START Data shown

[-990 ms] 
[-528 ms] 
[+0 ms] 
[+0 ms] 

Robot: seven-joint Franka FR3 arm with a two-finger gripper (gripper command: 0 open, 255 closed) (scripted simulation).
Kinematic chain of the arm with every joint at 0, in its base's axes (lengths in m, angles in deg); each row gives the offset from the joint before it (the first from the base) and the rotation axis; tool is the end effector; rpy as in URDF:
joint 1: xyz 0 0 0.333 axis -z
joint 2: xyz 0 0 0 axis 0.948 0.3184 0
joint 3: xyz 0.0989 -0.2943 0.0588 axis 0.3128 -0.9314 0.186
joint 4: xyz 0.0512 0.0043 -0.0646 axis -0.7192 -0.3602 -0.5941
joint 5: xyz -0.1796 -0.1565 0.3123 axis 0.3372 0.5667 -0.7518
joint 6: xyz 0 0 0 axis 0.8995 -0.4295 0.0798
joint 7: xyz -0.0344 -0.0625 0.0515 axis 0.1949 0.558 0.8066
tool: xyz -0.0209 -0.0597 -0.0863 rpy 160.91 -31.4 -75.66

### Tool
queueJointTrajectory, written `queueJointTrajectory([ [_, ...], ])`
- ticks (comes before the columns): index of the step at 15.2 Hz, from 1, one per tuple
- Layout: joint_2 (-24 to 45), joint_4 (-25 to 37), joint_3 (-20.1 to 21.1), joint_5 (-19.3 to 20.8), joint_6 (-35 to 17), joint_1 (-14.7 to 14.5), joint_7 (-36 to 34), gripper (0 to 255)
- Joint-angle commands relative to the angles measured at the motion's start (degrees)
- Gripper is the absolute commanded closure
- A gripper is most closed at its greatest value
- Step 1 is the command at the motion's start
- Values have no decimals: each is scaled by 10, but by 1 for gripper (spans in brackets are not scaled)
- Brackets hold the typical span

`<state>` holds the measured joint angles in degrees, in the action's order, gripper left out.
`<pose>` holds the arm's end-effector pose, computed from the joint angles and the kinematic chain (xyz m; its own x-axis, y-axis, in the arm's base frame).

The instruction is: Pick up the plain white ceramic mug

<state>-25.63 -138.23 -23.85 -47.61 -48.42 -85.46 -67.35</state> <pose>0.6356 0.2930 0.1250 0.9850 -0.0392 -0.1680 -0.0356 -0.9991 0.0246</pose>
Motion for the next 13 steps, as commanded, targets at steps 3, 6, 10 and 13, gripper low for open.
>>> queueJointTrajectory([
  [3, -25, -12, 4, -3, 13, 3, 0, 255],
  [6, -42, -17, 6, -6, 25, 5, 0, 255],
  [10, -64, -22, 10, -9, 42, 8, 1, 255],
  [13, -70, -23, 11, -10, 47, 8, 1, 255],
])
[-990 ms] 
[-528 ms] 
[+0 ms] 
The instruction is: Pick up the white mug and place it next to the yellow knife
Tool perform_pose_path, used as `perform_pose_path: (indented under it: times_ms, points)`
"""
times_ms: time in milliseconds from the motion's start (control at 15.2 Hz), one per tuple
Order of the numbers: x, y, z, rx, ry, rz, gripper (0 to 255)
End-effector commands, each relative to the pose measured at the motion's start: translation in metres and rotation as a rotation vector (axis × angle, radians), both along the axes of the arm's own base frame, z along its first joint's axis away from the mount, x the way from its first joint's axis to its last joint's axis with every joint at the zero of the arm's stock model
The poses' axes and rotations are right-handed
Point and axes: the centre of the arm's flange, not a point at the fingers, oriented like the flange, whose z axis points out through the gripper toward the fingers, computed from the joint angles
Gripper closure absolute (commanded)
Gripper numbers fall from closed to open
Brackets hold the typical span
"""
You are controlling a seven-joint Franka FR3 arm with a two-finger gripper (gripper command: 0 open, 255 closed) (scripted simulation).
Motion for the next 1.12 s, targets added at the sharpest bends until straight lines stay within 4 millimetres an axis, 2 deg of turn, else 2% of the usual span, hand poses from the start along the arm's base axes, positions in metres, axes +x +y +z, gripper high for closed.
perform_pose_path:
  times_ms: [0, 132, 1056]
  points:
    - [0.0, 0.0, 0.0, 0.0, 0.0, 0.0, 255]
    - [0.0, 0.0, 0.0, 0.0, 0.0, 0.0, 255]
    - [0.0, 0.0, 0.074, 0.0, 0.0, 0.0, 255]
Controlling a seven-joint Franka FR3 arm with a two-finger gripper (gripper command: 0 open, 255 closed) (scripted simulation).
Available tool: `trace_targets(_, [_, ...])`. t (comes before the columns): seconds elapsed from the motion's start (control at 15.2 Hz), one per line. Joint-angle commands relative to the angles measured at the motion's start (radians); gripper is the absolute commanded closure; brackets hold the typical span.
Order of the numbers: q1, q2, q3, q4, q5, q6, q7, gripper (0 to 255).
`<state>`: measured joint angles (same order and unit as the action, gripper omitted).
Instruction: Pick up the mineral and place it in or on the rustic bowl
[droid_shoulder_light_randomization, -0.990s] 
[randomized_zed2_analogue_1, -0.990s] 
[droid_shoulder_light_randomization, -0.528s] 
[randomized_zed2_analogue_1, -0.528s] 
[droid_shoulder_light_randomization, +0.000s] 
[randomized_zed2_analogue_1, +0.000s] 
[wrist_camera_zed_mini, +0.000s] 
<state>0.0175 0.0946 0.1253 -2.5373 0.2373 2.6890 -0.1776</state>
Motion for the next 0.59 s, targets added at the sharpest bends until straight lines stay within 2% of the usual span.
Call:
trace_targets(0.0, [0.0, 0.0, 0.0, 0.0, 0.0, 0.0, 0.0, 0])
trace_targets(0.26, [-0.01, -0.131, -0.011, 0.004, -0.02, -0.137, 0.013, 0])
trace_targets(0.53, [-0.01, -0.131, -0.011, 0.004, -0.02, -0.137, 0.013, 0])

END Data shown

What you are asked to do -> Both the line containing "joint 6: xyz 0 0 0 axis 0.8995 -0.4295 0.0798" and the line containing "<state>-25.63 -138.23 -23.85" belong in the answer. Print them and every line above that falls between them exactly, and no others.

Solution ->
joint 6: xyz 0 0 0 axis 0.8995 -0.4295 0.0798
joint 7: xyz -0.0344 -0.0625 0.0515 axis 0.1949 0.558 0.8066
tool: xyz -0.0209 -0.0597 -0.0863 rpy 160.91 -31.4 -75.66

### Tool
queueJointTrajectory, written `queueJointTrajectory([ [_, ...], ])`
- ticks (comes before the columns): index of the step at 15.2 Hz, from 1, one per tuple
- Layout: joint_2 (-24 to 45), joint_4 (-25 to 37), joint_3 (-20.1 to 21.1), joint_5 (-19.3 to 20.8), joint_6 (-35 to 17), joint_1 (-14.7 to 14.5), joint_7 (-36 to 34), gripper (0 to 255)
- Joint-angle commands relative to the angles measured at the motion's start (degrees)
- Gripper is the absolute commanded closure
- A gripper is most closed at its greatest value
- Step 1 is the command at the motion's start
- Values have no decimals: each is scaled by 10, but by 1 for gripper (spans in brackets are not scaled)
- Brackets hold the typical span

`<state>` holds the measured joint angles in degrees, in the action's order, gripper left out.
`<pose>` holds the arm's end-effector pose, computed from the joint angles and the kinematic chain (xyz m; its own x-axis, y-axis, in the arm's base frame).

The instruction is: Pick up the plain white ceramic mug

<state>-25.63 -138.23 -23.85 -47.61 -48.42 -85.46 -67.35</state> <pose>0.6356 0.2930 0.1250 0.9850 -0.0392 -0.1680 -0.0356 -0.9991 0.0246</pose>

No additional response is needed to complete this exercise.